Un couteau fort pointu dans la panse lui plante.

[7] Collect. Biblioth. Impériale, année 1589.

[8] Voyez la curieuse correspondance de Henri IV et de la reine Elisabeth sa protectrice. (Mss. de Béthune, vol. cot. 8682. f° 137.)

[9] Henri IV prenait déjà le titre de roi de France, (S. M. très-chrétienne). Vrai discours de ce qui s'est passé en l'année de S. M. très-chrétienne depuis son avènement à la couronne, Jusqu'à la fin de l'an 1589.

[10] Les registres de l'Hôtel de Ville sont d'une grande curiosité pour l'histoire de la défense de Paris, contre Henri IV, vol. XIII.

[11] Ce pavillon porte encore le nom de Henri IV ; la tradition dit que Gabrielle y recevait le Roi.

[12] Je crois que c'est aujourd'hui le Château-Rouge.
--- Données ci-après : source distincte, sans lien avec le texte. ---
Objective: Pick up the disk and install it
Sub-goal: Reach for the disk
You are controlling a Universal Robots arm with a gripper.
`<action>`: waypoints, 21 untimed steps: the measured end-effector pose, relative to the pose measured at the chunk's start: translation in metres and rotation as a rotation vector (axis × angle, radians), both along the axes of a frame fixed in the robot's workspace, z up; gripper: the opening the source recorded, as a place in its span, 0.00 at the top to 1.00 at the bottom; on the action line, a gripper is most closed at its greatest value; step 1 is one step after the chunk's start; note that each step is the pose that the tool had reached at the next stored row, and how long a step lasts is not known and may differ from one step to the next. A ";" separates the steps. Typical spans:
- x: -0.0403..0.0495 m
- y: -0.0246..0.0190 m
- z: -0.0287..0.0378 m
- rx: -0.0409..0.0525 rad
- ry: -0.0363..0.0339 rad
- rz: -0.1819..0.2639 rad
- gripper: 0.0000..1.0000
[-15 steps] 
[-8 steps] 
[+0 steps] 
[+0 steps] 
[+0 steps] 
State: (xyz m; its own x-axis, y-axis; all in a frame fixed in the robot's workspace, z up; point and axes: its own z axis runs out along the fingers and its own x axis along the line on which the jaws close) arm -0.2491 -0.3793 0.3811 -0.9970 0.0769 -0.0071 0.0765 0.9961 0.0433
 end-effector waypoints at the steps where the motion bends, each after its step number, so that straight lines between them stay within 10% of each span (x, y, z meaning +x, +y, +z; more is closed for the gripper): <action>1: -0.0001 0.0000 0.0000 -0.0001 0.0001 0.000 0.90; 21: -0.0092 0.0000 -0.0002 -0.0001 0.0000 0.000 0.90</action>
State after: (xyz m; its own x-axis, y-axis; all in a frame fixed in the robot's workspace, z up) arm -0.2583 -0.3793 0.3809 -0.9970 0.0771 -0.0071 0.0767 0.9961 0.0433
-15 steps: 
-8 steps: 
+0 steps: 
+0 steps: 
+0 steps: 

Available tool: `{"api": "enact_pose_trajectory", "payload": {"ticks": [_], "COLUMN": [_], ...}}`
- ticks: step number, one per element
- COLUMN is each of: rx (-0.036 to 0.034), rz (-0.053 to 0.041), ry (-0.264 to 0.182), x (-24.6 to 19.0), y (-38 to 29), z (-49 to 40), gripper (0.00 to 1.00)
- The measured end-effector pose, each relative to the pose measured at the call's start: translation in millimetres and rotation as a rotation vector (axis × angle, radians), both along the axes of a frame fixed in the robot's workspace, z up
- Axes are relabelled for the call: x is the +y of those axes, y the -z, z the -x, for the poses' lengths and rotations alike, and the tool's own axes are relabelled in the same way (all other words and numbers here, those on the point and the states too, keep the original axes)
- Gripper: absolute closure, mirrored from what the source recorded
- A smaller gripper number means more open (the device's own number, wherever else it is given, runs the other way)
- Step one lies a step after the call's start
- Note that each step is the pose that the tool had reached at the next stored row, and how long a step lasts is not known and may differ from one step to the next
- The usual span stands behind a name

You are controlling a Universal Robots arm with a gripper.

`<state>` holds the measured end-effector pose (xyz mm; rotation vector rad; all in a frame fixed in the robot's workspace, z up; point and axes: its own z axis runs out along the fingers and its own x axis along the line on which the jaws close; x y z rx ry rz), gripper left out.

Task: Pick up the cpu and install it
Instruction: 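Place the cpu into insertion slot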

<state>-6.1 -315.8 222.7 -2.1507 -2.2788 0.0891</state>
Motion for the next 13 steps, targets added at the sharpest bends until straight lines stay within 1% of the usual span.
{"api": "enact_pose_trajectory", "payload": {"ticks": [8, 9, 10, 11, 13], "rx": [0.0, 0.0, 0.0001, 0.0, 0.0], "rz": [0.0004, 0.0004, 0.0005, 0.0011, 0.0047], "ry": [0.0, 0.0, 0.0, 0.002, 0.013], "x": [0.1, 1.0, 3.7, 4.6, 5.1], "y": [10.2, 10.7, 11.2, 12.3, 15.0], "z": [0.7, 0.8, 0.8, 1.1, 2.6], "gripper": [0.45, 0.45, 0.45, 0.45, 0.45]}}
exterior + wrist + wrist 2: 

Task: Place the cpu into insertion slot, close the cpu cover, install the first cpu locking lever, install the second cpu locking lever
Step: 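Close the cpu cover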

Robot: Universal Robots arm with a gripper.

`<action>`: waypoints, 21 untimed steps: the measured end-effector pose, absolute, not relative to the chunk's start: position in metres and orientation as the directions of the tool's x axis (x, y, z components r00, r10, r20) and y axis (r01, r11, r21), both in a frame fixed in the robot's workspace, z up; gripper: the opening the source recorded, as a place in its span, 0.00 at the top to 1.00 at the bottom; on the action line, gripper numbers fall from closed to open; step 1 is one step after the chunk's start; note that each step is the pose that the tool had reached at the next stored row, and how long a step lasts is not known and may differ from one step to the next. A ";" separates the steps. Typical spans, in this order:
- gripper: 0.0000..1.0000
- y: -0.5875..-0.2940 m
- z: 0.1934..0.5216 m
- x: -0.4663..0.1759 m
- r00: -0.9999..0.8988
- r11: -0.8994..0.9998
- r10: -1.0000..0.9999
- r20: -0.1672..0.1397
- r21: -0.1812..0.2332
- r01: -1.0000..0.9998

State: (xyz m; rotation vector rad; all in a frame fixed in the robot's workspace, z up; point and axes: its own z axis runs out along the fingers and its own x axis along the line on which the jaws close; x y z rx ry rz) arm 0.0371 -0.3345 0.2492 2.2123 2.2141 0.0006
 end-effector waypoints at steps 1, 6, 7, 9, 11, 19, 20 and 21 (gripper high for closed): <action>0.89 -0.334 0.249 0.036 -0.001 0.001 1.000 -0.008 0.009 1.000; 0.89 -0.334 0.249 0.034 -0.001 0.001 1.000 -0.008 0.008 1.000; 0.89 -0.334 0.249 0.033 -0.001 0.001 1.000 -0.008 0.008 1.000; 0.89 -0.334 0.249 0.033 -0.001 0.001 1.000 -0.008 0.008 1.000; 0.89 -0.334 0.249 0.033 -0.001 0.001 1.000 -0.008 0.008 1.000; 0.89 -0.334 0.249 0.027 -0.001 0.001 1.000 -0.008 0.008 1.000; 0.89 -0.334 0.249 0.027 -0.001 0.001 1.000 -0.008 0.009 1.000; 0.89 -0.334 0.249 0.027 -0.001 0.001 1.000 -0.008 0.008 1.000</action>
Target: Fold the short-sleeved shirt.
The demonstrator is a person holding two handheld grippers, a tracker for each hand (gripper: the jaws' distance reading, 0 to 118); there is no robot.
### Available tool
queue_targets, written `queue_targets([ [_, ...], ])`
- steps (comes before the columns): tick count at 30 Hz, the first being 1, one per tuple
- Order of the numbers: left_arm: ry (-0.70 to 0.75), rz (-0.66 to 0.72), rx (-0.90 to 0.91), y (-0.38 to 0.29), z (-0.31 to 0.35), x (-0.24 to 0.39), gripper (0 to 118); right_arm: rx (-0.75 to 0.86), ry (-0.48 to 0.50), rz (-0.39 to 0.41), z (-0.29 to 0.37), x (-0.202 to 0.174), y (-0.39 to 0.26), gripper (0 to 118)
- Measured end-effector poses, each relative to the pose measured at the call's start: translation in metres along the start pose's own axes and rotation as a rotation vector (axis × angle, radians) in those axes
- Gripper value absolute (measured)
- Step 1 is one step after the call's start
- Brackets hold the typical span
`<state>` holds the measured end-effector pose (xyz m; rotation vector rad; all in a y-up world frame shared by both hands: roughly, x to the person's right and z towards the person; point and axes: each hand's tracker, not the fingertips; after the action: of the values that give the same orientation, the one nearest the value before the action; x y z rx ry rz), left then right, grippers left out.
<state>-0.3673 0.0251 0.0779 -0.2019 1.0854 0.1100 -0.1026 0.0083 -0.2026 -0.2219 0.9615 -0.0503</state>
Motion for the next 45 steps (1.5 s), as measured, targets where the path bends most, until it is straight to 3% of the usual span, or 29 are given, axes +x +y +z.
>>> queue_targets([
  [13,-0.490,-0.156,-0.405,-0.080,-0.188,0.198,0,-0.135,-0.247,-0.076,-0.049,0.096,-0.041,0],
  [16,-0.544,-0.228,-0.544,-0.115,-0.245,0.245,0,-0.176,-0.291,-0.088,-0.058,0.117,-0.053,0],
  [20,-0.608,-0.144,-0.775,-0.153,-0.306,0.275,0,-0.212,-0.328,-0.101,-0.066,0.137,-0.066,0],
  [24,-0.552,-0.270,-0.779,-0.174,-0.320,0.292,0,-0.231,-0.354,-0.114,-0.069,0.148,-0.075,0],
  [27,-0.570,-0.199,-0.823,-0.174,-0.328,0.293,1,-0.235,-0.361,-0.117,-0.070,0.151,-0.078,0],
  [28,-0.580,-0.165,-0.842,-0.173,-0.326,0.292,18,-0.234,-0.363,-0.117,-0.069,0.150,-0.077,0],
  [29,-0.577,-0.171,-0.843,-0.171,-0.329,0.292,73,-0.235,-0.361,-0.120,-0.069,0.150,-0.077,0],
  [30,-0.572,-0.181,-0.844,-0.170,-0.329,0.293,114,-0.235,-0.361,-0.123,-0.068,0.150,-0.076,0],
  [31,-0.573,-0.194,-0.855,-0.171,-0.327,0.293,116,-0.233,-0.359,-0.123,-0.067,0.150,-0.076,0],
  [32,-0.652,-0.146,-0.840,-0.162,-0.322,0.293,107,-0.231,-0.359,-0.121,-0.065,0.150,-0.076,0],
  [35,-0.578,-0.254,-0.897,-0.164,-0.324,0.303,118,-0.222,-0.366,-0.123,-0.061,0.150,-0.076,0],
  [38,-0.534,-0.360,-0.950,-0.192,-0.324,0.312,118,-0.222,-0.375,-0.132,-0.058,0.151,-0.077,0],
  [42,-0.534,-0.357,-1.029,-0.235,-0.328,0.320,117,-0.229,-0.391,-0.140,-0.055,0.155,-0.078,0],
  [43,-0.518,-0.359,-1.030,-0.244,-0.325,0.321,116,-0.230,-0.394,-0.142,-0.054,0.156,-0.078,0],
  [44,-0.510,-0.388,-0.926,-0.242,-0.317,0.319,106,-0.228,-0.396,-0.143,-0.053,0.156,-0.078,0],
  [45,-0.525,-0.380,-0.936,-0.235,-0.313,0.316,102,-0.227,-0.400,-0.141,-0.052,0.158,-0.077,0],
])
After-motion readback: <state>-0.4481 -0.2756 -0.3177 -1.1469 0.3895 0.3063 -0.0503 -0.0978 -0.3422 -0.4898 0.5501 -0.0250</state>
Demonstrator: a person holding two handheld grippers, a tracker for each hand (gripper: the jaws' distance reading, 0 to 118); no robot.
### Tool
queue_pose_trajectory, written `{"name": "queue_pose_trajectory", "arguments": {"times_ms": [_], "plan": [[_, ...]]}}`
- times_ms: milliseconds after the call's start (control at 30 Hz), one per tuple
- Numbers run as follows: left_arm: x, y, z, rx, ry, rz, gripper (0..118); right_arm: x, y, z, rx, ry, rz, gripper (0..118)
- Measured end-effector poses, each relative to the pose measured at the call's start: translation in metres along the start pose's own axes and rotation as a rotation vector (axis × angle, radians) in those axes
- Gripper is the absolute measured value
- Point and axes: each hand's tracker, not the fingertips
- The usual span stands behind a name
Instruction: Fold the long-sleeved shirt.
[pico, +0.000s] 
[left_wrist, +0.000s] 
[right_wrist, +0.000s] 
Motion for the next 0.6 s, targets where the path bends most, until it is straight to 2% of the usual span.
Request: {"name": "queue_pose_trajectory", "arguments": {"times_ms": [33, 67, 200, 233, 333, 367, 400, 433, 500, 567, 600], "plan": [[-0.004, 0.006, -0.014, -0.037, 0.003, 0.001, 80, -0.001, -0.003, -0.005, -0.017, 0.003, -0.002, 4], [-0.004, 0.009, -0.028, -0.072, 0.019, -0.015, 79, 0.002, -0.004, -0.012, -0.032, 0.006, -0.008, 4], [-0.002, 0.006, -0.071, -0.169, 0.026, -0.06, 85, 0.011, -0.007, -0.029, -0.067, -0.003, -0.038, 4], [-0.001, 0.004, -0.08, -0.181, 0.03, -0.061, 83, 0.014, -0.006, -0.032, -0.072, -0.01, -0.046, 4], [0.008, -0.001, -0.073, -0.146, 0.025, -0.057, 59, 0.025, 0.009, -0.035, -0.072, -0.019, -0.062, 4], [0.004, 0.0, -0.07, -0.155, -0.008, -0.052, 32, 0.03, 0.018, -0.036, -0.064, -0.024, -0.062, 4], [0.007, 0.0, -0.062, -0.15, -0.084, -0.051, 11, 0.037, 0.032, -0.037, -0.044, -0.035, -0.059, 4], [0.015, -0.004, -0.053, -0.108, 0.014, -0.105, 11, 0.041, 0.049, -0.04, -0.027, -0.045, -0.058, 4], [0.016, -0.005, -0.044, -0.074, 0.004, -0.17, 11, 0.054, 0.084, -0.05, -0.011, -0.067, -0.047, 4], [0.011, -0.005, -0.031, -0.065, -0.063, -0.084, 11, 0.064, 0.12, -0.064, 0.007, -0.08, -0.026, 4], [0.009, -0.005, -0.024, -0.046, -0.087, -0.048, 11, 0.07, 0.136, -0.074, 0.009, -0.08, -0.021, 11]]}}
[13] Quelques auteurs l'ont confondu avec Monceaux près de Paris ; c'est une erreur.

[14] La chambre de Gabrielle forme une espèce de grenier à foin ; on montre un souterrain par lequel Henri IV se rendait au château de la belle Gabrielle.

[15] Collé les a transportés dans le vaudeville de la partie de chasse de Henri IV.

[16] 14 juillet 1503. Henri IV se hâta de faire part de sa conversion au duc de Nevers. (Lettre autographe.) MM. Béthune, vol. cot. 9124, in-f°.